SUPPLIED ENTRIES:
****************

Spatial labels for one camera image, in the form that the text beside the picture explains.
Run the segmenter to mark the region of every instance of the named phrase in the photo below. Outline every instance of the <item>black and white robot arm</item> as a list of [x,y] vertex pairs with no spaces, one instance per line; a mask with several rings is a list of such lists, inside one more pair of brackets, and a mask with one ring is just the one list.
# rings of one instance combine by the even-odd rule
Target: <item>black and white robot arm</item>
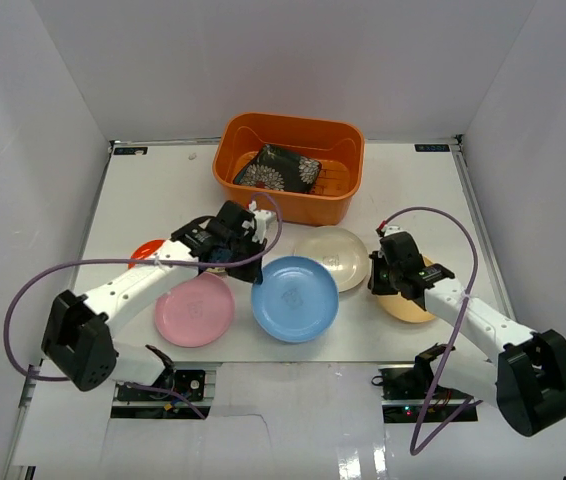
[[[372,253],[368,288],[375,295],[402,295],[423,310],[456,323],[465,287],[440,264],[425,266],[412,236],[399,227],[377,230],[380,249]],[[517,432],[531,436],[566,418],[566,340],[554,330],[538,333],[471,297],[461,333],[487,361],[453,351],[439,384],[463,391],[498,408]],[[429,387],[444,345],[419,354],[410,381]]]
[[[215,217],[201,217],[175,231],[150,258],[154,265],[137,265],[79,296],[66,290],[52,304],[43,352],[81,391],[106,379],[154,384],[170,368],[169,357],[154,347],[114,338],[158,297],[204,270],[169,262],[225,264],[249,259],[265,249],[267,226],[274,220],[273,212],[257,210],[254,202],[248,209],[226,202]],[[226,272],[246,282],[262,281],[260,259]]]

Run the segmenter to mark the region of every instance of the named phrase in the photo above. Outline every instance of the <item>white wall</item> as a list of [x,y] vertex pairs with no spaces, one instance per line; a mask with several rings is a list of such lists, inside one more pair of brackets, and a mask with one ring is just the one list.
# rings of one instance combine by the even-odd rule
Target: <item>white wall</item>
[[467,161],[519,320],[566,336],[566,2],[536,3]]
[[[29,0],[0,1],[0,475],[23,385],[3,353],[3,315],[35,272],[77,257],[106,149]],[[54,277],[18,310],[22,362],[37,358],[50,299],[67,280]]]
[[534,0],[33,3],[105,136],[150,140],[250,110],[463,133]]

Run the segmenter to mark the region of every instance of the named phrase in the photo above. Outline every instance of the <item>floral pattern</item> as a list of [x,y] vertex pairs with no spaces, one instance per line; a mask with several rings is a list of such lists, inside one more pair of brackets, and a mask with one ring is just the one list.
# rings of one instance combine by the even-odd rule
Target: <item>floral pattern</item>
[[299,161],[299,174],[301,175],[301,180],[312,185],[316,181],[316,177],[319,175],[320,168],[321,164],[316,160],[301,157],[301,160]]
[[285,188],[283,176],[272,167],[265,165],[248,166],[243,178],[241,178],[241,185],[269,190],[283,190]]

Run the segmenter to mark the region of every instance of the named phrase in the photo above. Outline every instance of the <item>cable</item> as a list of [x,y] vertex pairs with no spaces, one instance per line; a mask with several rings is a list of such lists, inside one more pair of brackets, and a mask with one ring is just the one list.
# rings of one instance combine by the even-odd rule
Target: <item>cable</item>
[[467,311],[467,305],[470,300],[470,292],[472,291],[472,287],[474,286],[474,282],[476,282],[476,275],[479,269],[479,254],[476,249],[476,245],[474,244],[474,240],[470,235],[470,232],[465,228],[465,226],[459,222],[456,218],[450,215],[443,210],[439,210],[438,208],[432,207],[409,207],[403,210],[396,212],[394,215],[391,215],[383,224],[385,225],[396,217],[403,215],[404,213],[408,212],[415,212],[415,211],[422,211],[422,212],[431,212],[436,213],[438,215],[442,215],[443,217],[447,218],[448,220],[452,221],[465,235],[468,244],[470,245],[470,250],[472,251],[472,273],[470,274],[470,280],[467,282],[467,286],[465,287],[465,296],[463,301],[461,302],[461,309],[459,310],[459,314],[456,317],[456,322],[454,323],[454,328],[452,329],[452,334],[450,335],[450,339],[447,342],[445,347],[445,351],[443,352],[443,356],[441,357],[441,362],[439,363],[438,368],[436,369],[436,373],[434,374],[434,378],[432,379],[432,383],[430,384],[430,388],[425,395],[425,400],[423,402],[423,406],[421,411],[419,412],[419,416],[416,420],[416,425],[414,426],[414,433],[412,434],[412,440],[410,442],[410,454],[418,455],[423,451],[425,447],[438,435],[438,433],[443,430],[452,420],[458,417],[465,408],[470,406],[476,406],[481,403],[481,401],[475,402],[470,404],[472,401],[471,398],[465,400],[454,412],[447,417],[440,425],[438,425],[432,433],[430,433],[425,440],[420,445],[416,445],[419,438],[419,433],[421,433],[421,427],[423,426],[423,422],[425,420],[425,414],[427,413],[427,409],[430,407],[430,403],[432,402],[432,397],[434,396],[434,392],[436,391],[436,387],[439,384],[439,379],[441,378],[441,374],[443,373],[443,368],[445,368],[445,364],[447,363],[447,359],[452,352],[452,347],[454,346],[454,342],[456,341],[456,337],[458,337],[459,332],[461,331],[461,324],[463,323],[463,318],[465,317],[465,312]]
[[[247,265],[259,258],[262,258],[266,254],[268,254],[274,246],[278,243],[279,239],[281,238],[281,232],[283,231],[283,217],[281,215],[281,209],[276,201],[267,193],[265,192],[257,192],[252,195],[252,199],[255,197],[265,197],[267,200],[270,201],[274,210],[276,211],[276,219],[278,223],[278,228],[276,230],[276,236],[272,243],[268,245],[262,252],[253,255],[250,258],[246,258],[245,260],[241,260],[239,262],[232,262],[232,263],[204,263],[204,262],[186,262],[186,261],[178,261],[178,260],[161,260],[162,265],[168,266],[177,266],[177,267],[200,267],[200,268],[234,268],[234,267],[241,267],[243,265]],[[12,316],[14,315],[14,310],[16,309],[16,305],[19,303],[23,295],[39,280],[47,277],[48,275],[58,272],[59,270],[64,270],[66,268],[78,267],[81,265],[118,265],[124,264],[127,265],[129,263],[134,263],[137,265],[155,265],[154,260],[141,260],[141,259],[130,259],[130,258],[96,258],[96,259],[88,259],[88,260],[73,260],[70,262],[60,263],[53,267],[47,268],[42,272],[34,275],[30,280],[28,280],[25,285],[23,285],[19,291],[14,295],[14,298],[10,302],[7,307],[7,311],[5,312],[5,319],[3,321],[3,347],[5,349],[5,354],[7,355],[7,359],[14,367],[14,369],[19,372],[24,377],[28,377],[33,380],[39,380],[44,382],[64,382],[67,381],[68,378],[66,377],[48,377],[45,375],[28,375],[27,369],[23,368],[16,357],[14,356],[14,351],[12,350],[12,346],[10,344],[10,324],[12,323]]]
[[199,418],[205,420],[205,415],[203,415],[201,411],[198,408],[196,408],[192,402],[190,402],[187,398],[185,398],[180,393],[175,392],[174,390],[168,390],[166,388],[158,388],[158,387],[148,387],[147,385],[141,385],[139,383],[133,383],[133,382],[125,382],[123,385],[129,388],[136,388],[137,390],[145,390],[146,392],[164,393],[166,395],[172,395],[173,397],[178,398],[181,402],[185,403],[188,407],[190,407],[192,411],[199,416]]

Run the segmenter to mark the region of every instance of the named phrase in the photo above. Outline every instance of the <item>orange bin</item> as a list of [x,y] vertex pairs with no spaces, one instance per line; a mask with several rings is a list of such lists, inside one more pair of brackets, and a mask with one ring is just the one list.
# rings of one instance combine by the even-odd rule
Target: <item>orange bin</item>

****************

Set down the material above exactly as written, but not the pictures.

ANSWER AREA:
Spatial labels for one camera image, in the form that the text beside the picture explains.
Run the segmenter to mark the region of every instance of the named phrase in the photo below. Outline every instance of the <item>black and white robot arm</item> as a list of [x,y] vertex pairs with no spaces, one instance per line; a mask with several rings is a list of such lists, inside one more pair of brackets, and a mask with one ring is just the one list.
# rings of one instance combine by the even-odd rule
Target: <item>black and white robot arm</item>
[[[372,253],[368,288],[375,295],[402,295],[423,310],[456,323],[465,287],[440,264],[425,266],[412,236],[399,227],[377,230],[380,249]],[[517,432],[531,436],[566,418],[566,340],[554,330],[538,333],[471,297],[461,333],[487,361],[453,351],[439,384],[463,391],[498,408]],[[429,387],[444,345],[419,354],[410,381]]]
[[[215,217],[201,217],[175,231],[150,258],[154,265],[137,265],[79,296],[66,290],[52,304],[43,352],[81,391],[106,379],[154,384],[170,368],[169,357],[154,347],[114,338],[158,297],[204,270],[169,262],[225,264],[249,259],[265,249],[267,226],[274,220],[273,212],[257,210],[254,202],[248,209],[226,202]],[[226,272],[246,282],[262,281],[260,259]]]

Run the segmenter to mark the region of every instance of the named phrase in the photo above. Outline every instance of the <item>white wall</item> as a list of [x,y] vertex pairs with no spaces, one instance per line; a mask with several rings is a list of such lists, inside one more pair of brackets, and a mask with one ring is just the one list.
# rings of one instance combine by the even-odd rule
Target: <item>white wall</item>
[[467,161],[519,320],[566,336],[566,2],[536,3]]
[[[29,0],[0,1],[0,475],[23,385],[3,353],[3,315],[35,272],[77,257],[106,149]],[[54,277],[18,310],[22,362],[37,358],[50,299],[67,280]]]
[[534,0],[33,3],[105,136],[150,140],[250,110],[463,133]]

Run the segmenter to mark the region of every instance of the named phrase in the photo above. Outline every instance of the <item>floral pattern</item> as a list of [x,y] vertex pairs with no spaces, one instance per line; a mask with several rings is a list of such lists, inside one more pair of brackets, and a mask with one ring is just the one list.
# rings of one instance combine by the even-odd rule
Target: <item>floral pattern</item>
[[299,161],[299,174],[301,175],[301,180],[312,185],[316,181],[316,177],[319,175],[320,168],[321,164],[316,160],[301,157],[301,160]]
[[285,188],[283,176],[272,167],[265,165],[248,166],[243,178],[241,178],[241,185],[269,190],[283,190]]

Run the segmenter to mark the region of every instance of the named phrase in the photo above. Outline every instance of the <item>cable</item> as a list of [x,y] vertex pairs with no spaces, one instance per line; a mask with several rings is a list of such lists, inside one more pair of brackets, and a mask with one ring is just the one list.
# rings of one instance combine by the even-odd rule
Target: <item>cable</item>
[[467,311],[467,305],[470,300],[470,292],[472,291],[472,287],[474,286],[474,282],[476,282],[476,275],[479,269],[479,254],[476,249],[476,245],[474,244],[474,240],[470,235],[470,232],[465,228],[465,226],[459,222],[456,218],[450,215],[443,210],[439,210],[438,208],[432,207],[409,207],[403,210],[396,212],[394,215],[391,215],[383,224],[385,225],[396,217],[403,215],[404,213],[408,212],[415,212],[415,211],[422,211],[422,212],[431,212],[436,213],[438,215],[442,215],[443,217],[447,218],[448,220],[452,221],[465,235],[468,244],[470,245],[470,250],[472,251],[472,273],[470,274],[470,280],[467,282],[467,286],[465,287],[465,296],[463,301],[461,302],[461,309],[459,310],[459,314],[456,317],[456,322],[454,323],[454,328],[452,329],[452,334],[450,335],[450,339],[447,342],[445,347],[445,351],[443,352],[443,356],[441,357],[441,362],[439,363],[438,368],[436,369],[436,373],[434,374],[434,378],[432,379],[432,383],[430,384],[430,388],[425,395],[425,400],[423,402],[423,406],[421,411],[419,412],[419,416],[416,420],[416,425],[414,426],[414,433],[412,434],[412,440],[410,442],[410,454],[418,455],[423,451],[425,447],[438,435],[438,433],[443,430],[452,420],[458,417],[465,408],[470,406],[476,406],[481,403],[481,401],[475,402],[470,404],[472,401],[471,398],[465,400],[454,412],[447,417],[440,425],[438,425],[432,433],[430,433],[425,440],[420,445],[416,445],[419,438],[419,433],[421,433],[421,427],[423,426],[423,422],[425,420],[425,414],[427,413],[427,409],[430,407],[430,403],[432,402],[432,397],[434,396],[434,392],[436,391],[436,387],[439,384],[439,379],[441,378],[441,374],[443,373],[443,368],[445,368],[445,364],[447,363],[447,359],[452,352],[452,347],[454,346],[454,342],[456,341],[456,337],[458,337],[459,332],[461,331],[461,324],[463,323],[463,318],[465,317],[465,312]]
[[[247,265],[259,258],[262,258],[266,254],[268,254],[274,246],[278,243],[279,239],[281,238],[281,232],[283,231],[283,217],[281,215],[281,209],[276,201],[267,193],[265,192],[257,192],[252,195],[252,199],[255,197],[265,197],[267,200],[270,201],[274,210],[276,211],[276,219],[278,223],[278,228],[276,230],[276,236],[272,243],[268,245],[262,252],[253,255],[250,258],[246,258],[245,260],[241,260],[239,262],[232,262],[232,263],[204,263],[204,262],[186,262],[186,261],[178,261],[178,260],[161,260],[162,265],[168,266],[177,266],[177,267],[200,267],[200,268],[234,268],[234,267],[241,267],[243,265]],[[12,316],[14,315],[14,310],[16,309],[16,305],[19,303],[23,295],[39,280],[47,277],[48,275],[58,272],[59,270],[64,270],[66,268],[78,267],[81,265],[118,265],[124,264],[127,265],[129,263],[134,263],[137,265],[155,265],[154,260],[141,260],[141,259],[130,259],[130,258],[96,258],[96,259],[88,259],[88,260],[73,260],[70,262],[60,263],[53,267],[47,268],[42,272],[34,275],[30,280],[28,280],[25,285],[23,285],[19,291],[14,295],[14,298],[10,302],[7,307],[7,311],[5,312],[5,319],[3,321],[3,347],[5,349],[5,354],[7,355],[7,359],[14,367],[14,369],[19,372],[24,377],[28,377],[33,380],[39,380],[44,382],[64,382],[67,381],[68,378],[66,377],[48,377],[45,375],[28,375],[27,369],[23,368],[16,357],[14,356],[14,351],[12,350],[12,346],[10,344],[10,324],[12,323]]]
[[199,418],[205,420],[205,415],[203,415],[201,411],[198,408],[196,408],[192,402],[190,402],[187,398],[185,398],[180,393],[175,392],[174,390],[168,390],[166,388],[158,388],[158,387],[148,387],[147,385],[141,385],[139,383],[133,383],[133,382],[125,382],[123,385],[129,388],[136,388],[137,390],[145,390],[146,392],[164,393],[166,395],[172,395],[173,397],[178,398],[181,402],[185,403],[188,407],[190,407],[192,411],[199,416]]

Run the segmenter to mark the region of every instance of the named phrase in the photo above. Outline every instance of the <item>orange bin</item> as a list of [x,y] vertex pairs with no spaces, one instance per line; a mask with several rings is a list of such lists, inside one more pair of brackets, and a mask with one ring is just the one list.
# rings of one instance combine by the even-odd rule
Target: <item>orange bin</item>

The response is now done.